▶ _Problem description_
Give the listing again in full and exactly, apart from its pictures.

········

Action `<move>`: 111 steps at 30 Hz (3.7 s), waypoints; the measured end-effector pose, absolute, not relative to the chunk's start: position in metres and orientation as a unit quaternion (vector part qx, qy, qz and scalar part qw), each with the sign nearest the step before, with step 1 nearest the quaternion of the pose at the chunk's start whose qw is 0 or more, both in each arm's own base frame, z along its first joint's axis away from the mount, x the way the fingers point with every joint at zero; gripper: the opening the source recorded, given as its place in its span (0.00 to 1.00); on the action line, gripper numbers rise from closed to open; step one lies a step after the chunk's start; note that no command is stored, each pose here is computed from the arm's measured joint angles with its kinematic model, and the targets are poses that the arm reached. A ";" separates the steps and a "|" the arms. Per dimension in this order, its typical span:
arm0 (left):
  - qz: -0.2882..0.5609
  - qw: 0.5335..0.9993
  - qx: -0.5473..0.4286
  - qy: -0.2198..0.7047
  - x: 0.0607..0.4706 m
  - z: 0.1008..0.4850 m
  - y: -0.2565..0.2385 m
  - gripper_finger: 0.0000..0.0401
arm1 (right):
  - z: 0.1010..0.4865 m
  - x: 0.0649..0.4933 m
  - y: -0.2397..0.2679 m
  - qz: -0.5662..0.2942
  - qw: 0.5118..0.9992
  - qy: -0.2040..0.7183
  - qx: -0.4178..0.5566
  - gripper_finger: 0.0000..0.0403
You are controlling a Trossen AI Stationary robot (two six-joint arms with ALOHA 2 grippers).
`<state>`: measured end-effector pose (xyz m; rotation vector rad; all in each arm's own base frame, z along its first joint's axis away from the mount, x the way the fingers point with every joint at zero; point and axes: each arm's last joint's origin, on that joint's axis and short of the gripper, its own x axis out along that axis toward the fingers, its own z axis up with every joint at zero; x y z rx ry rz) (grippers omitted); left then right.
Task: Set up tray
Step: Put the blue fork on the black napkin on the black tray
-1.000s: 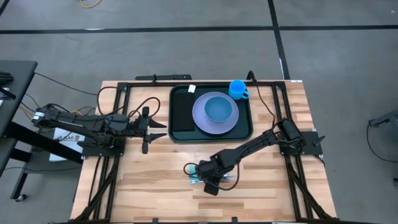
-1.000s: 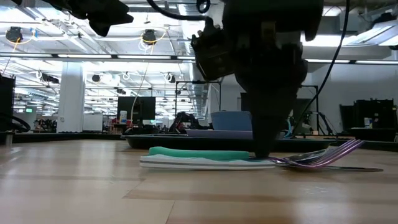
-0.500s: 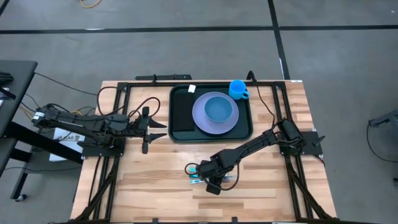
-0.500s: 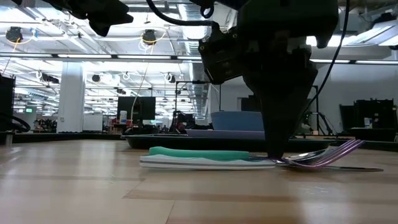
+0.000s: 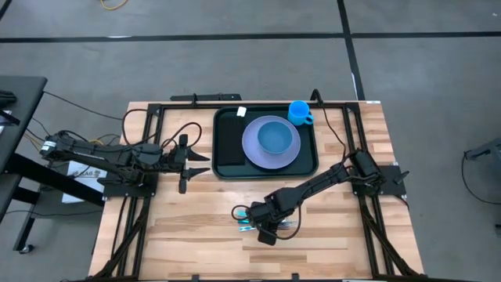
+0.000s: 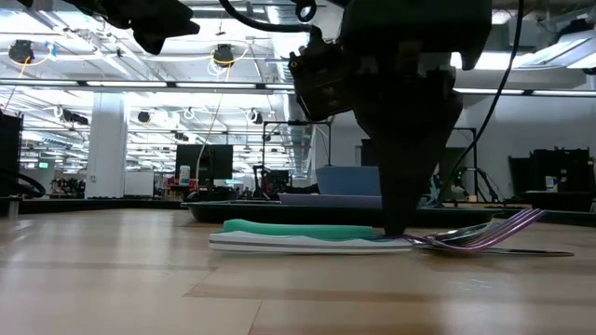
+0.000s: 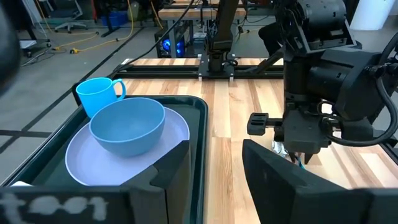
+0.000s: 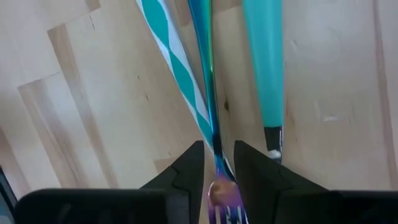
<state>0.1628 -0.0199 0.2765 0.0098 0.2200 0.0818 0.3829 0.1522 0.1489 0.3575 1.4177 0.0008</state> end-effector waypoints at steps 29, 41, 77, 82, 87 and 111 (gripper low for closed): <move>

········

▶ _Response_
Action `<move>`: 111 steps at 30 Hz (3.7 s), waypoints; the measured end-effector pose, absolute, not relative to the chunk's start: position in metres and orientation as a unit quaternion (vector part qx, qy, qz and scalar part qw), each with the sign nearest the step before, with step 1 nearest the quaternion of the pose at the chunk's start whose qw is 0 or more, both in each arm's own base frame, z along its first joint's axis away from the mount, x the way the fingers point with every joint at zero; gripper: the opening the source recorded, given as its place in its span (0.00 to 1.00); on the action line, gripper numbers rise from closed to open; step one lies a step after the chunk's start; note that no command is stored, each pose here is computed from the arm's measured joint angles with its kinematic model, and the targets are poses that the arm reached. A ";" separates the steps and a "|" the arms. Per dimension in this order, its typical span:
arm0 (left):
  - qz: -0.2882..0.5609
  - qw: 0.5335..0.9993
  - qx: -0.5473..0.4286
  - qy: -0.2198..0.7047
  - x: 0.0607..0.4706 m
  - z: 0.1008..0.4850 m
  - y: -0.2565..0.2385 m
  - gripper_finger: 0.0000..0.0401
arm1 (right):
  - z: 0.1010..0.4865 m
  - x: 0.0649..0.4933 m
  - y: -0.2397..0.2679 m
  - qz: -0.5662..0.2942
  - qw: 0.5118..0.9992
  - qy: -0.2040..0.7183
  - qx: -0.4178..0.5566
  - gripper_finger: 0.0000..0.0403
You are controlling a Trossen AI Stationary robot (two six-joint arms with ALOHA 2 grippers).
`<state>`: measured end-effector pose (xyz m; rotation vector rad; all in each arm's own base frame, z along its first joint's axis away from the mount, x the way the fingers point with every joint at zero; point and axes: each arm's last joint's origin, on that joint's axis and short of the gripper, its own x axis out along that axis toward the fingers, its own z axis up with every joint at zero; x y z rx ry rz) (grippers omitted); left then right.
Task: Set up tray
Step: Put the blue fork on the black napkin on the black tray
-1.000s: 
-1.000s: 
-0.500s: 
-0.500s: 
+0.000s: 
+0.000s: 
+0.000s: 
+0.000s: 
<state>0.1628 -0.0199 0.2765 0.0098 0.2200 0.0818 0.3829 0.1522 0.1489 0.3575 1.4177 0.0008</state> end-effector waypoints at steps 29, 41, 77, 82, 87 and 111 (gripper low for closed): <move>

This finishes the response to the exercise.